GOAL OF THE EXERCISE :: What follows is a set of records. Retype them exactly, leaving out the pictures.

PROVIDED INFORMATION ::
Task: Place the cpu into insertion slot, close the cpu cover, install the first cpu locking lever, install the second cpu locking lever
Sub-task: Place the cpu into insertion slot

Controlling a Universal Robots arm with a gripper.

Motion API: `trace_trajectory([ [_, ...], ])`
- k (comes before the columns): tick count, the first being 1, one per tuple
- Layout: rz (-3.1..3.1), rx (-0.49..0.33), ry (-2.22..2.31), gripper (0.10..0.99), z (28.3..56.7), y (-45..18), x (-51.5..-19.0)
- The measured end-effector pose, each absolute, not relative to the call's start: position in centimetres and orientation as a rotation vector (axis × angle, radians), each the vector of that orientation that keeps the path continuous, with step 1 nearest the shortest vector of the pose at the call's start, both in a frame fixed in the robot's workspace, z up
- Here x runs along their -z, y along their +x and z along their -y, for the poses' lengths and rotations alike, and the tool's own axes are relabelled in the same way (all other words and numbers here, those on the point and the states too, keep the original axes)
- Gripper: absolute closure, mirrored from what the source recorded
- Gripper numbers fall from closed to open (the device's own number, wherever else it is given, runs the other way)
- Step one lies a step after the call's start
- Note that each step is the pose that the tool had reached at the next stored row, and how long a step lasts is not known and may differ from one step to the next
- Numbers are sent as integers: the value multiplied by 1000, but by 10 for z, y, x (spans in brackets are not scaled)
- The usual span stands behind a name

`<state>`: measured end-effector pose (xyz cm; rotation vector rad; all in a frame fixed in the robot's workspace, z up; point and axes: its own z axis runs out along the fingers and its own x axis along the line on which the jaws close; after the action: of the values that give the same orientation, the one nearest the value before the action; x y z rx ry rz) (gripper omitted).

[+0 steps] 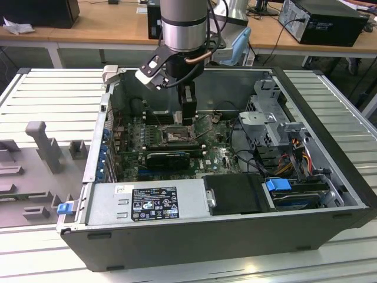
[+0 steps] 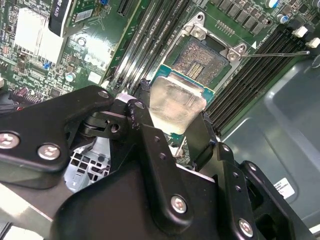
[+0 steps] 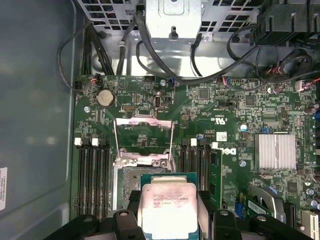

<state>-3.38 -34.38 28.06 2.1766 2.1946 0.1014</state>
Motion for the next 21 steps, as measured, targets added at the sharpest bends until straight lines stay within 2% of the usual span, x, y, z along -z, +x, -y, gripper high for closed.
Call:
trace_trajectory([
  [21,-2196,-100,2178,557,344,-34,-255],
])
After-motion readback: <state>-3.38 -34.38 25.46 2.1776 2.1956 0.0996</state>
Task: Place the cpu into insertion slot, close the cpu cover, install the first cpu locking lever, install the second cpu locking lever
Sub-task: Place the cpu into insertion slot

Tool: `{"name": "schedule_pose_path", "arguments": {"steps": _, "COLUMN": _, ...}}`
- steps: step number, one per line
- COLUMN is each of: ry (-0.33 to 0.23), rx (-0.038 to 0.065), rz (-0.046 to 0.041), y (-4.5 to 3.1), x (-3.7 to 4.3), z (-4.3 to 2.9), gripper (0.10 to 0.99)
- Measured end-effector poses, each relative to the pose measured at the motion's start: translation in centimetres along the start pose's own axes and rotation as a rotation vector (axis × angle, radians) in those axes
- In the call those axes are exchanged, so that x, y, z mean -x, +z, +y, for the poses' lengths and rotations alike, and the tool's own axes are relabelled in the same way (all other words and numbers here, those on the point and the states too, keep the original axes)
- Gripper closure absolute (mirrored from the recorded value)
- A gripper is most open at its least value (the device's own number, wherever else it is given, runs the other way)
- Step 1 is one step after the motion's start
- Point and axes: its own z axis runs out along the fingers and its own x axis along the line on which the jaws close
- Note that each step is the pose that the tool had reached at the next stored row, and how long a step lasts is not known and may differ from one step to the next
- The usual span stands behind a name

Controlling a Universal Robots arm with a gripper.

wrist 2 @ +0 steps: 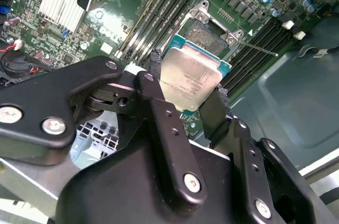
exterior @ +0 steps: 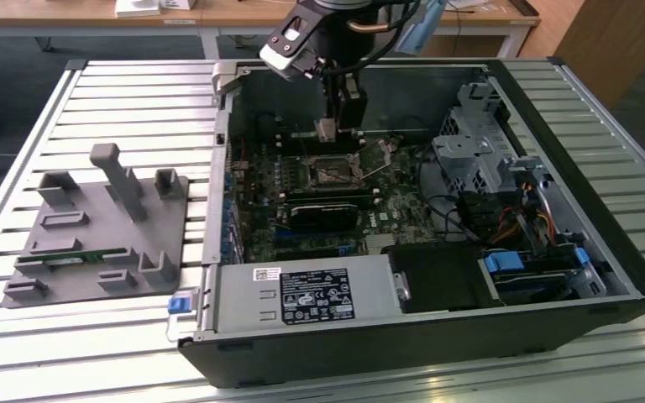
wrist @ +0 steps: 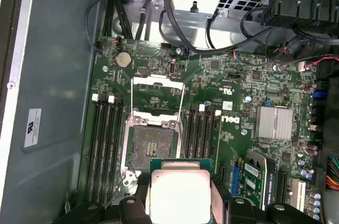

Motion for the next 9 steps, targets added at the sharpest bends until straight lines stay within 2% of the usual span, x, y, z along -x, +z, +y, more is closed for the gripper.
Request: {"name": "schedule_pose_path", "arguments": {"steps": 9, "ry": 0.003, "rx": 0.0, "rz": -0.0002, "y": 0.43, "x": -0.07, "z": 0.02, "gripper": 0.549}}
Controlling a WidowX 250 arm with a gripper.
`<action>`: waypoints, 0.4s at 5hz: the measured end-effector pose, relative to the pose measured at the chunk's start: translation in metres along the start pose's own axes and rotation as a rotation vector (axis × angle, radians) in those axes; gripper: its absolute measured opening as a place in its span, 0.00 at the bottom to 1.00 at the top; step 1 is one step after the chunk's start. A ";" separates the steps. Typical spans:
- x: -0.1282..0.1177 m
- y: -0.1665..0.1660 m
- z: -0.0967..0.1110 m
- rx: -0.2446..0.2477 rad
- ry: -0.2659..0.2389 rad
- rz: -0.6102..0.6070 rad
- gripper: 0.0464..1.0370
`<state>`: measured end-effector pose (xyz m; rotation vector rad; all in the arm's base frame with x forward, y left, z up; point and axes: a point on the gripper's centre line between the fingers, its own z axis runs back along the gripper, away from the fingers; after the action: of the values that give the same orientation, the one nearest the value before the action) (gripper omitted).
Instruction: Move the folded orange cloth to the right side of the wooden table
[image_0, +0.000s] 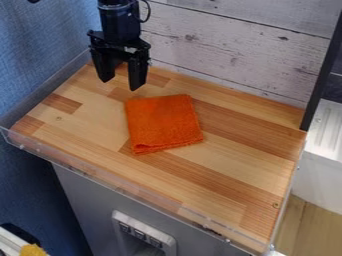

RESPONSE FOR THIS EXERCISE ::
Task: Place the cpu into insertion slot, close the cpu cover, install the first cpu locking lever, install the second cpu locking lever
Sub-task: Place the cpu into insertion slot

Controlling a Universal Robots arm with a gripper.

Motion API: `trace_trajectory([ [_, ...], ])`
- k (comes before the columns): tick count, the first being 1, one per tuple
- Layout: rz (-3.1..3.1), rx (-0.49..0.33), ry (-2.22..2.31), gripper (0.10..0.99), z (28.3..56.7), y (-45..18), x (-51.5..-19.0)
- The measured end-effector pose, each absolute, not relative to the call's start: position in centimetres and orientation as a rotation vector (axis × angle, radians), each the vector of that orientation that keeps the path continuous, with step 1 nearest the shortest vector of the pose at the call's start, both in a frame fixed in the robot's workspace, z up
- Here x runs along their -z, y along their +x and z along their -y, for the poses' lengths and rotations alike, and the tool's own axes are relabelled in the same way (all other words and numbers here, those on the point and the states too, keep the original axes)
- Gripper: absolute closure, mirrored from what the source recorded
- Gripper numbers fall from closed to open (the device's own number, wherever else it is given, runs the other way)
- Step one lies a step after the call's start
- Note that each step is the pose that the tool had reached at the next stored row, and how long a step lasts is not known and may differ from one step to the next
- Numbers are sent as integers: the value multiplied by 1000, but by 10 for z, y, x (spans in brackets are not scaled)
- The usual span stands behind a name

`<state>`: measured end-effector pose (xyz cm; rotation vector rad; all in a frame fixed in the robot's workspace, z up; point and axes: its own z axis runs out along the fingers and its own x axis along the line on which the jaws close; after the action: of the values that give the same orientation, the one nearest the value before the action; x y z rx ry rz) (gripper omitted).

[+0 steps] 
[+0 steps] 
[+0 steps] 

<state>-3.38 -34.38 28.06 2.1766 2.1946 0.1014</state>
Motion for the next 21 steps, as measured, targets added at the sharpest bends until straight lines stay within 2% of the usual span, x, y, z along -z, +x, -y, gripper high for closed.
Call:
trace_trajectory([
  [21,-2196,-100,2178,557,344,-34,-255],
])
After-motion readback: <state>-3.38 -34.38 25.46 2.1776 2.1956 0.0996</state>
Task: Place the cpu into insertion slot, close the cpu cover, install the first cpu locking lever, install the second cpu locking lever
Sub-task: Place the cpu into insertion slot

Tool: `{"name": "schedule_pose_path", "arguments": {"steps": _, "COLUMN": _, ...}}`
- steps: step number, one per line
- COLUMN is each of: ry (-0.33 to 0.23), rx (-0.038 to 0.065), rz (-0.046 to 0.041), y (-4.5 to 3.1), x (-3.7 to 4.3), z (-4.3 to 2.9), gripper (0.10 to 0.99)
- Measured end-effector poses, each relative to the pose measured at the motion's start: translation in centimetres along the start pose's own axes and rotation as a rotation vector (axis × angle, radians) in those axes
- In the call those axes are exchanged, so that x, y, z mean -x, +z, +y, for the poses' lengths and rotations alike, and the tool's own axes are relabelled in the same way (all other words and numbers here, those on the point and the states too, keep the original axes)
- Gripper closure absolute (mirrored from the recorded value)
- A gripper is most open at its least value (the device's own number, wherever else it is given, runs the other way)
- Step 1 is one step after the motion's start
- Point and axes: its own z axis runs out along the fingers and its own x axis along the line on which the jaws close
- Note that each step is the pose that the tool had reached at the next stored row, and how long a step lasts is not known and may differ from one step to the next
- The usual span stands behind a name

Controlling a Universal Robots arm with a gripper.

wrist 2 @ +0 steps: 
exterior @ +0 steps: 
wrist @ +0 steps: 

Motion for the next 9 steps, targets added at the sharpest bends until straight lines stay within 2% of the usual span, x, y, z along -x, +z, +y, more is closed for the gripper.
Request: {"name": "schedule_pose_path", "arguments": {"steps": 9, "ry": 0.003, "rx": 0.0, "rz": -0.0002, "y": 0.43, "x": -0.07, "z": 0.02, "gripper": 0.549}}
Controlling a WidowX 250 arm with a gripper.
`<action>`: waypoints, 0.4s at 5hz: the measured end-effector pose, relative to the pose measured at the chunk's start: translation in metres along the start pose's own axes and rotation as a rotation vector (axis × angle, radians) in those axes; gripper: its absolute measured opening as a place in its span, 0.00 at the bottom to 1.00 at the top; step 1 is one step after the chunk's start. A ";" separates the steps. Typical spans:
- x: -0.1282..0.1177 m
- y: -0.1665..0.1660 m
- z: -0.0967..0.1110 m
- rx: -0.2446..0.2477 rad
- ry: -0.2659..0.2389 rad
- rz: -0.6102..0.6070 rad
- gripper: 0.0464..1.0370
`<state>`: measured end-effector pose (xyz m; rotation vector rad; all in the arm's base frame with x forward, y left, z up; point and axes: a point on the gripper's centre line between the fingers, its own z axis runs back along the gripper, away from the fingers; after the action: of the values that give the same orientation, the one nearest the value before the action) (gripper omitted).
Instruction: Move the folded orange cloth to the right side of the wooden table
[image_0, +0.000s] 

This output has been written out in full.